▶ **Prompt**
Without any pictures, reproduce exactly the lines running from the line containing "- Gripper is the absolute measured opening" through the end of the entries.

[Stored dataset items]

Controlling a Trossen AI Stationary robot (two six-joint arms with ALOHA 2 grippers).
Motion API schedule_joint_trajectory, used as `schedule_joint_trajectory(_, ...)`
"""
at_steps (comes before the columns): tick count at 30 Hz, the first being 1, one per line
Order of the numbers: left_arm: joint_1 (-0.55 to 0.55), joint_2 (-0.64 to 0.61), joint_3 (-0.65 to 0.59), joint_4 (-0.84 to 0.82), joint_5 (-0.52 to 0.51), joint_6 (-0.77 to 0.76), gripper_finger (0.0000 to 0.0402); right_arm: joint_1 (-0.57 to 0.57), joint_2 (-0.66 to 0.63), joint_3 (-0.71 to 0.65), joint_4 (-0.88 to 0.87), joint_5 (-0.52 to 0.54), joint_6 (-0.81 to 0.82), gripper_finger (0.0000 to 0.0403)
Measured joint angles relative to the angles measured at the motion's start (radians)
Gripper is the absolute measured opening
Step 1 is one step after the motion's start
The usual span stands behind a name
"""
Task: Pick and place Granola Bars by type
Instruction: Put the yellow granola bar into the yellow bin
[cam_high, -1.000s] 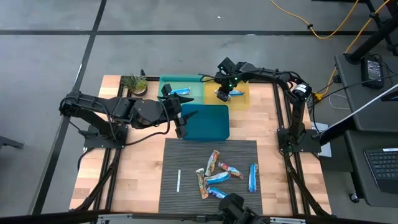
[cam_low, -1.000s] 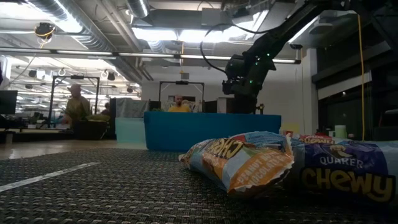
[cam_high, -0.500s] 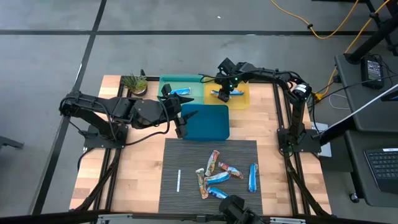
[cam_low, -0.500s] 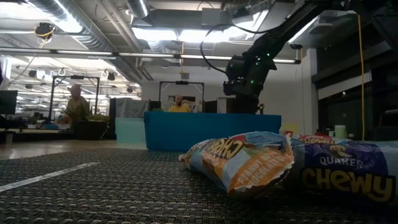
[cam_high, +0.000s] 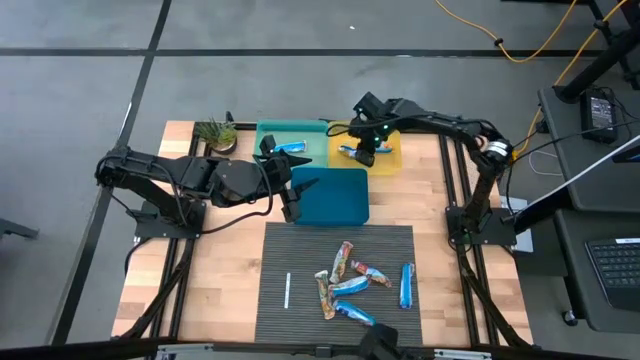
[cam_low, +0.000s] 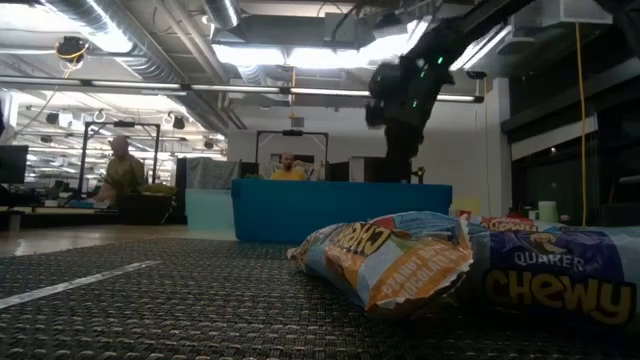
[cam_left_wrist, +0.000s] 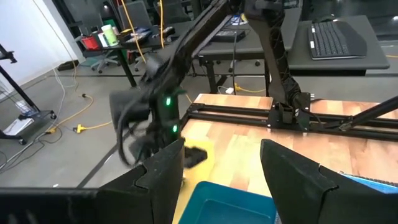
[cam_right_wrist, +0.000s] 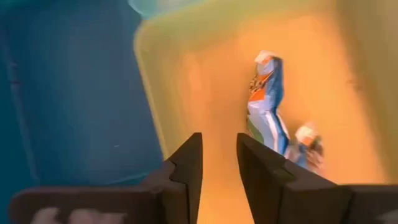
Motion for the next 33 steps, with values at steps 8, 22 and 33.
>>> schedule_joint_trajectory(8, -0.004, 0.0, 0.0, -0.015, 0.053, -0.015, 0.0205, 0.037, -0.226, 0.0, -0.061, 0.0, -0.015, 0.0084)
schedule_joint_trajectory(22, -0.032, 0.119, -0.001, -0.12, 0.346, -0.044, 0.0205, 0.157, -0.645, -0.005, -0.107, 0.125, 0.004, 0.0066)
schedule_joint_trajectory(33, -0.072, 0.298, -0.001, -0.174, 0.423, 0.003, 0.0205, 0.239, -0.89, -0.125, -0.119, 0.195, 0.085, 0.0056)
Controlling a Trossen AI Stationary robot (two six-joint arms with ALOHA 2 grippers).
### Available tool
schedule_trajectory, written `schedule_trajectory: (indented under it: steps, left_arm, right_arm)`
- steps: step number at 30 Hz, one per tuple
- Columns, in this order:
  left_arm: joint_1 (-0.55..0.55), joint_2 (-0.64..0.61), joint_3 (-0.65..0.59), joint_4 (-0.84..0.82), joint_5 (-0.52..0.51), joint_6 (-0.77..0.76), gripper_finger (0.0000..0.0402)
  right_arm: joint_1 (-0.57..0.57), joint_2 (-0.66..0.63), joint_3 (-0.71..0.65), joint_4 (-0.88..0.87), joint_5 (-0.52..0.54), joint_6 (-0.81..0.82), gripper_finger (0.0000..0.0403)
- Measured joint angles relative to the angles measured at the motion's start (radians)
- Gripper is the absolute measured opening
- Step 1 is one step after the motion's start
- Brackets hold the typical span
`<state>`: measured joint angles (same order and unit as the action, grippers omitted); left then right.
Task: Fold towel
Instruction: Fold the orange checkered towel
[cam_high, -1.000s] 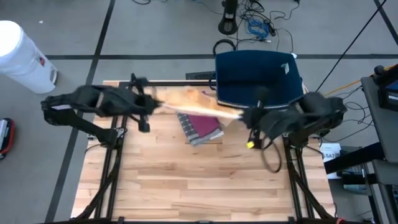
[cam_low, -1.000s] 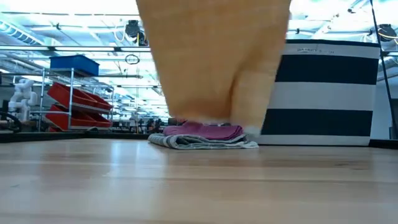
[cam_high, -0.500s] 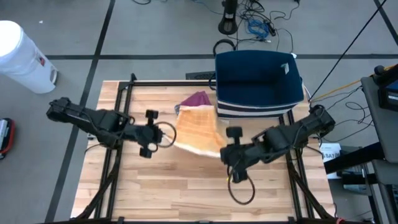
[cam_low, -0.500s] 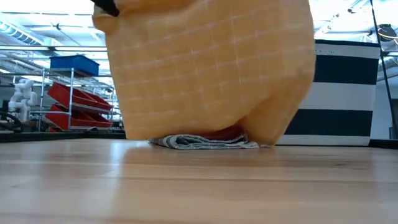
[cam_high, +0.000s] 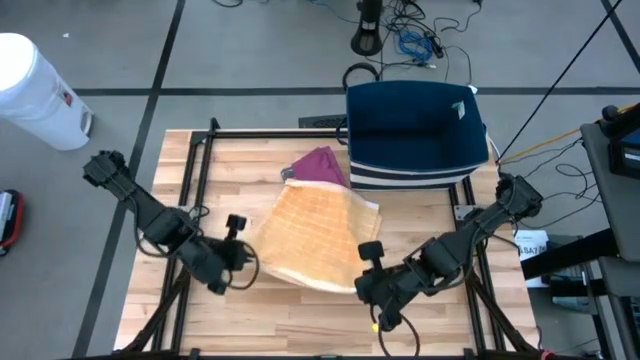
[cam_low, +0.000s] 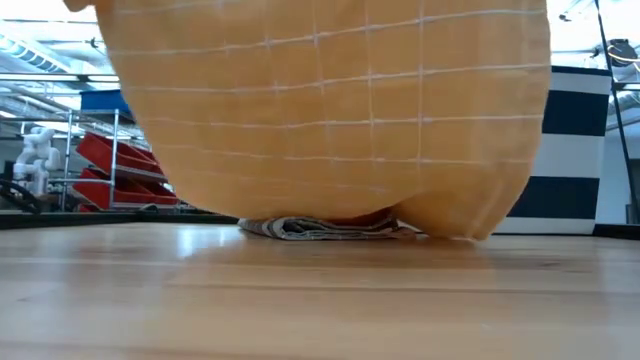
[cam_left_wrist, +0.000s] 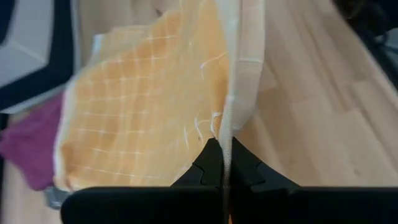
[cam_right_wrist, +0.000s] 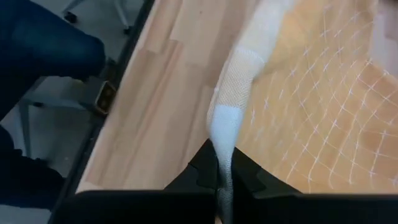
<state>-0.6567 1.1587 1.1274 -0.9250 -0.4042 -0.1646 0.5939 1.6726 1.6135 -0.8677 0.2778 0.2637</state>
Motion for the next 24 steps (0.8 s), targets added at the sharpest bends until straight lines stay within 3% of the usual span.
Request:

▶ **Reply**
- Gripper is the absolute measured opening
- Step 1 is one step after the motion's start
- Brackets hold the typical span
`<state>`: measured joint angles (same order and unit as the action, grippers omitted); left then right.
Task: Fold towel
Instruction: Fold the orange checkered towel
[cam_high, -1.000s] 
[cam_low, -1.000s] 
[cam_high, -0.500s] 
[cam_low, -0.500s] 
[cam_high, +0.000s] 
[cam_low, +0.000s] 
[cam_left_wrist, +0.000s] 
[cam_right_wrist, +0.000s] 
<state>-0.6567 1.1587 1.1274 -0.9250 -0.4042 -0.1646 0.5939 1.6726 1.6135 -0.8677 0.2778 0.2637</state>
Motion for the next 24 steps (0.8 s), targets added at the sharpest bends until straight lines stay within 3% of the usual span.
Request:

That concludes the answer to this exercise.